[rb-general] Clarification re SOURCE_BUILD_EPOCH and clamping
Ximin Luo
infinity0 at debian.org
Mon Nov 13 17:41:00 CET 2017
Holger Levsen:
> [..]
>
> tagging that 1.1 would make it official, without quotes. but please don't do
> this next week, just a week before the summit, where we have a much better
> oportunity to release this with a nice consensus. that said, I'm all for preparing
> this consensus in the days leading to the summit!
>
Here's an updated spec, based on the comments we got from the summit:
https://anonscm.debian.org/cgit/reproducible/source-date-epoch-spec.git/diff/?id=pu/1.1&id2=1.0
Summary of the major changes:
+ [..] The intended result is a build where the
+ output looks as if the build had happened instantly
+ at that timestamp.
This is added to cover potential future issues that might arise, to prevent interpretations that go against "the spirit" of the spec. For example, timestamp clamping was not explicitly part of the spec, and on some ungenerous interpretations is forbidden by it, but is compatible with our intentions.
+ The value MUST be reproducible (deterministic) across
+ different executions of the build, depending only on the
+ source code [..]
[..]
- Build systems MUST NOT overwrite this variable for
- child processes to consume if it is already present.
[..]
+ Build processes MUST NOT unset this variable for child
+ processes if it is already present.
This allows upstream buildsystems to set the variable themselves from a changelog or other file or VCS commit, etc. Originally I thought it best to prohibit rewinding the value, but on second thoughts it's valid to set it to 0 or 1 (as Bazel and some others intend), or perhaps to an older value for older child modules that didn't change.
Some programs like to start with a clean environment and hence would violate the "MUST NOT unset" part, but I don't think it's necessary for us to endorse that. If they want to comply with the spec, they can simply whitelist this variable by default, or set it to 0 or 1.
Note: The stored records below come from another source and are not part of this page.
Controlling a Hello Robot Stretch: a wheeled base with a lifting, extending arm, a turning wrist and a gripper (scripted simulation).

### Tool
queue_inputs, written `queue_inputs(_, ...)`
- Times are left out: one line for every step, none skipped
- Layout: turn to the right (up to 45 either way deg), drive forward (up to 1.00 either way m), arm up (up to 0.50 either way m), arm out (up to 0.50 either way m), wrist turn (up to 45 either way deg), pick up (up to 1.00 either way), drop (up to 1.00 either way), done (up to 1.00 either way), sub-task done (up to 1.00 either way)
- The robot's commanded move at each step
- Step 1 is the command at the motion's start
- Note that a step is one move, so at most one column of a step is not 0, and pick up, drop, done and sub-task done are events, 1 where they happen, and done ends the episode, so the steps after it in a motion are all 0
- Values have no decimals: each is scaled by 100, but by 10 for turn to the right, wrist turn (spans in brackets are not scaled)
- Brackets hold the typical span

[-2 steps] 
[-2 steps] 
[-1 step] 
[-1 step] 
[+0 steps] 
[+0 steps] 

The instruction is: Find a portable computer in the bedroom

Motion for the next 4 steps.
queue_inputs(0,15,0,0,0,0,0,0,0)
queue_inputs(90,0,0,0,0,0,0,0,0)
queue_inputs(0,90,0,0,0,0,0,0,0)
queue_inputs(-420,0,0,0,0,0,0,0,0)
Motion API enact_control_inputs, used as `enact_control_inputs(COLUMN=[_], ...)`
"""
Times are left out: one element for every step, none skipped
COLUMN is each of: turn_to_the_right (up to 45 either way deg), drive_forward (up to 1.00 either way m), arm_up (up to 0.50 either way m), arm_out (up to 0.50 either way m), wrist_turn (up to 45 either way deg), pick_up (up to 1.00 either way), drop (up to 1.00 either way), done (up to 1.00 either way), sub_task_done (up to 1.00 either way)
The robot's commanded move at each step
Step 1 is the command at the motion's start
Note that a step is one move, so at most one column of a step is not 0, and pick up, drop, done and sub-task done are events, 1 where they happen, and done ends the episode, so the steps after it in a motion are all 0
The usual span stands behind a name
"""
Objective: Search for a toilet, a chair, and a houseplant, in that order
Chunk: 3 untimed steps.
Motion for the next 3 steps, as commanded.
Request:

(In an earlier draft, I had "discriminately unset" instead of "unset" and this would make those programs already-compliant. Then I changed my mind and thought it's unnecessary, but we could change it back if people disagree with my reasoning here.)
That concludes the changes to the spec. Then there are some additional examples:
+ Distributions could set <envar>SOURCE_DATE_EPOCH</envar> by using
+ the value of a changelog file. For instance, Debian packages can
+ set it to the value of the latest entry of
+ <filename>debian/changelog</filename>.
We moved stuff about d/changelog to Examples, to make the main spec less Debian-oriented.
+ Developers could set <envar>SOURCE_DATE_EPOCH</envar> to the date
+ of the latest commit in their version control system. In this case,
+ it is recommended to also update source file timestamps to this
+ value, or else this may interact badly with any timestamp clamping.
This was a complexity brought up at the meeting. We had some heated discussion about this but in the end I think it's an implementation-specific issue and the spec should warn about it, rather than forbidding timestamp clamping altogether (and we already do it in practise anyway).
+ Though it is not forbidden to set <envar>SOURCE_DATE_EPOCH</envar>
+ several times during a build, such as for different child modules,
+ build processes doing this should ensure that the differing values
+ do not interfere with each other in a nondeterministic way.
Another complexity brought up at the meeting, that we had some heated discussion about. Similar to the previous, I think it's an implementation-specific issue and we should warn about it, but not forbid the whole technique of setting S_D_E several times.
+ One can reasonably assume that all source timestamps are
+ before <envar>SOURCE_DATE_EPOCH</envar> and all builds take
+ place after it. This means we can efficiently both preserve
+ source-based timestamps and omit build-specific timestamps,
+ by rewriting timestamps more recent than <envar>SOURCE_DATE_EPOCH</envar>
+ back to the latter. See for example the <option>--clamp-mtime</option>
+ option to GNU tar.
Unchanged since the meeting (no-one said anything about it), this is my attempt to explain timestamp clamping in a concise way, shorter than dkg's original example in commit 189c1d5.